**Your objective:**
Please output each entry exactly as it appears.
Data shown: Begin
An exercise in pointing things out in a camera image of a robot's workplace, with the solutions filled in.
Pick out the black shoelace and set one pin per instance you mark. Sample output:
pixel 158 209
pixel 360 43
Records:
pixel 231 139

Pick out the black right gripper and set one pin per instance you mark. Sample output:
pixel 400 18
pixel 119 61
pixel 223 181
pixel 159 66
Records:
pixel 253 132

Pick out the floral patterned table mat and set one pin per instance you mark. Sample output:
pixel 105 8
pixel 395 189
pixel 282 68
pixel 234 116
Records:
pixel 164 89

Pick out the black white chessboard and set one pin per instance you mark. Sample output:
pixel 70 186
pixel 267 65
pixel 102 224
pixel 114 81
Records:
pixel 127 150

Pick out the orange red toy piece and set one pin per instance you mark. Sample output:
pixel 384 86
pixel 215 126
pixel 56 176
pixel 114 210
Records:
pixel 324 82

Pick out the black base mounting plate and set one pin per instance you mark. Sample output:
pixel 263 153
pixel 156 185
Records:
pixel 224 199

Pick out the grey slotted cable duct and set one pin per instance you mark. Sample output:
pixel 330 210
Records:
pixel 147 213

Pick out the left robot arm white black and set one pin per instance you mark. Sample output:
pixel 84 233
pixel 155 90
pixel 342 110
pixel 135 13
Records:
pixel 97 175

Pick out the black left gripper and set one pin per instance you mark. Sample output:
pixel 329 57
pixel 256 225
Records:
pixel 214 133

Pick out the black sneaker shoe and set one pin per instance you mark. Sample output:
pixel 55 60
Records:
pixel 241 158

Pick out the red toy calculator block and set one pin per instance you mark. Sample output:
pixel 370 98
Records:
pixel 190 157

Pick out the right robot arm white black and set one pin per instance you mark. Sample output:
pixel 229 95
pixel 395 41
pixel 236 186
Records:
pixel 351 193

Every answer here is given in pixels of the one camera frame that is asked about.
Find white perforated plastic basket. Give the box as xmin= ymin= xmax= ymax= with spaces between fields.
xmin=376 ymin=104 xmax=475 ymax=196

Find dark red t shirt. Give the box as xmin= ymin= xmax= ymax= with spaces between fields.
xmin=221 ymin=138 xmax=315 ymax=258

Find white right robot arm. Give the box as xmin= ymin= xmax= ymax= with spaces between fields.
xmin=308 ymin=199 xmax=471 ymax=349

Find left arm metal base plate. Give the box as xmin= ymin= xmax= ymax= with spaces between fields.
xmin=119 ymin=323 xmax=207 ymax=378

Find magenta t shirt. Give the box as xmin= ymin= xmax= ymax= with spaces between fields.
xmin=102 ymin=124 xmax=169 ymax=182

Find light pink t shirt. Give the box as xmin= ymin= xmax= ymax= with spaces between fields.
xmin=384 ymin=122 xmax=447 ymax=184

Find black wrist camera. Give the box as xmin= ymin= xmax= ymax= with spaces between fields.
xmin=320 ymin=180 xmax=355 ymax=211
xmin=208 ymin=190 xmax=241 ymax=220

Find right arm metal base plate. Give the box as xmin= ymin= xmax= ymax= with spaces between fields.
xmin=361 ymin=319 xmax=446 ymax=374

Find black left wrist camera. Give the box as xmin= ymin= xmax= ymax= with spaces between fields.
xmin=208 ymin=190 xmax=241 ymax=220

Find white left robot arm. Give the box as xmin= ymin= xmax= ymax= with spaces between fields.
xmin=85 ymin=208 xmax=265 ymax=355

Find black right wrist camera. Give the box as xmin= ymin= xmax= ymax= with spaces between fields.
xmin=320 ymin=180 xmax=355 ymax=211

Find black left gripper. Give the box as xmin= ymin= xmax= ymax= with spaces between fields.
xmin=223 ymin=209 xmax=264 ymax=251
Data shown: End
**The completed task:**
An exercise in pointing things out in a camera image of a robot's workplace, with the solutions filled in.
Pick out the black shoelace and set one pin per instance you mark. Sample output:
pixel 158 209
pixel 360 43
Records:
pixel 231 139

Pick out the black right gripper and set one pin per instance you mark. Sample output:
pixel 400 18
pixel 119 61
pixel 223 181
pixel 159 66
Records:
pixel 253 132

Pick out the floral patterned table mat and set one pin per instance you mark. Sample output:
pixel 105 8
pixel 395 189
pixel 282 68
pixel 234 116
Records:
pixel 164 89

Pick out the black white chessboard and set one pin per instance you mark. Sample output:
pixel 70 186
pixel 267 65
pixel 102 224
pixel 114 81
Records:
pixel 127 150

Pick out the orange red toy piece and set one pin per instance you mark. Sample output:
pixel 384 86
pixel 215 126
pixel 56 176
pixel 114 210
Records:
pixel 324 82

Pick out the black base mounting plate and set one pin per instance you mark. Sample output:
pixel 263 153
pixel 156 185
Records:
pixel 224 199

Pick out the grey slotted cable duct and set one pin per instance you mark. Sample output:
pixel 330 210
Records:
pixel 147 213

Pick out the left robot arm white black and set one pin per instance you mark. Sample output:
pixel 84 233
pixel 155 90
pixel 342 110
pixel 135 13
Records:
pixel 97 175

Pick out the black left gripper and set one pin per instance you mark. Sample output:
pixel 329 57
pixel 256 225
Records:
pixel 214 133

Pick out the black sneaker shoe and set one pin per instance you mark. Sample output:
pixel 55 60
Records:
pixel 241 158

Pick out the red toy calculator block and set one pin per instance you mark. Sample output:
pixel 370 98
Records:
pixel 190 157

Pick out the right robot arm white black and set one pin per instance you mark. Sample output:
pixel 229 95
pixel 395 41
pixel 236 186
Records:
pixel 351 193

Every answer here is given in pixels of the one camera frame that is asked about.
Find white perforated plastic basket. Give the box as xmin= ymin= xmax= ymax= with spaces between fields.
xmin=376 ymin=104 xmax=475 ymax=196

Find dark red t shirt. Give the box as xmin= ymin= xmax= ymax= with spaces between fields.
xmin=221 ymin=138 xmax=315 ymax=258

Find white right robot arm. Give the box as xmin= ymin= xmax= ymax= with spaces between fields.
xmin=308 ymin=199 xmax=471 ymax=349

Find left arm metal base plate. Give the box as xmin= ymin= xmax= ymax= with spaces between fields.
xmin=119 ymin=323 xmax=207 ymax=378

Find magenta t shirt. Give the box as xmin= ymin= xmax= ymax= with spaces between fields.
xmin=102 ymin=124 xmax=169 ymax=182

Find light pink t shirt. Give the box as xmin= ymin= xmax= ymax= with spaces between fields.
xmin=384 ymin=122 xmax=447 ymax=184

Find black wrist camera. Give the box as xmin= ymin= xmax= ymax= with spaces between fields.
xmin=320 ymin=180 xmax=355 ymax=211
xmin=208 ymin=190 xmax=241 ymax=220

Find right arm metal base plate. Give the box as xmin= ymin= xmax= ymax= with spaces between fields.
xmin=361 ymin=319 xmax=446 ymax=374

Find black left wrist camera. Give the box as xmin= ymin= xmax= ymax= with spaces between fields.
xmin=208 ymin=190 xmax=241 ymax=220

Find white left robot arm. Give the box as xmin= ymin= xmax= ymax= with spaces between fields.
xmin=85 ymin=208 xmax=265 ymax=355

Find black right wrist camera. Give the box as xmin= ymin= xmax= ymax= with spaces between fields.
xmin=320 ymin=180 xmax=355 ymax=211

Find black left gripper. Give the box as xmin= ymin= xmax= ymax= with spaces between fields.
xmin=223 ymin=209 xmax=264 ymax=251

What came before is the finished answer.